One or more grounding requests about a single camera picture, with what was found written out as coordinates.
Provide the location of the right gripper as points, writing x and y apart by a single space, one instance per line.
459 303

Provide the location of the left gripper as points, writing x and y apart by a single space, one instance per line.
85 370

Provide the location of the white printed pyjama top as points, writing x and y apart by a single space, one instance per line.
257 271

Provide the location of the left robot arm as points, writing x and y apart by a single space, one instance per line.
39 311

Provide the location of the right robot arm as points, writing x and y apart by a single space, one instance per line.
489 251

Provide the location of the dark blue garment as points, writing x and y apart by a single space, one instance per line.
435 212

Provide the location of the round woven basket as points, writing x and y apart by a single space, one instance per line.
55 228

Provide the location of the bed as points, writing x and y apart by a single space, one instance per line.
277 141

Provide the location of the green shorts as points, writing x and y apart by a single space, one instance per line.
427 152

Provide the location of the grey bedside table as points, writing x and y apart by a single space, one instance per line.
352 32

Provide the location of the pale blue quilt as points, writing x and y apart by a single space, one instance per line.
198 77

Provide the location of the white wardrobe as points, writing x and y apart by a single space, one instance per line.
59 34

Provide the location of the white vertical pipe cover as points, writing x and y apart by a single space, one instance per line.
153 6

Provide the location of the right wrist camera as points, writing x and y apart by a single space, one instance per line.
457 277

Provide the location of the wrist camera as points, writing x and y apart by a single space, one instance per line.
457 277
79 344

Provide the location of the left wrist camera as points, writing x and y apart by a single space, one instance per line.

□ □ □ □

EXERCISE DIRECTIONS |
Locate "Provide the location of the left robot" in the data above. Then repeat, exactly, its line and each line after it through the last, adding nothing.

YOUR SOLUTION |
Provide the location of the left robot arm as points, writing x and y apart by a single space, one instance per line.
39 311

Provide the location of the right robot arm as points, writing x and y apart by a single space, one instance per line.
489 251

Provide the location of the dark blue garment as points, writing x and y apart by a single space, one instance per line.
435 212

Provide the location of the round woven basket as points, writing x and y apart by a single space, one instance per line.
55 228

Provide the location of the bed as points, writing x and y apart by a single space, one instance per line.
277 141

Provide the location of the green shorts as points, writing x and y apart by a single space, one instance per line.
427 152

Provide the location of the grey bedside table as points, writing x and y apart by a single space, one instance per line.
352 32

Provide the location of the pale blue quilt as points, writing x and y apart by a single space, one instance per line.
198 77

Provide the location of the white wardrobe as points, writing x and y apart by a single space, one instance per line.
59 34

Provide the location of the white vertical pipe cover as points, writing x and y apart by a single space, one instance per line.
153 6

Provide the location of the right wrist camera as points, writing x and y apart by a single space, one instance per line.
457 277

Provide the location of the wrist camera as points, writing x and y apart by a single space, one instance per line.
457 277
79 344

Provide the location of the left wrist camera as points, writing x and y apart by a single space, one instance per line.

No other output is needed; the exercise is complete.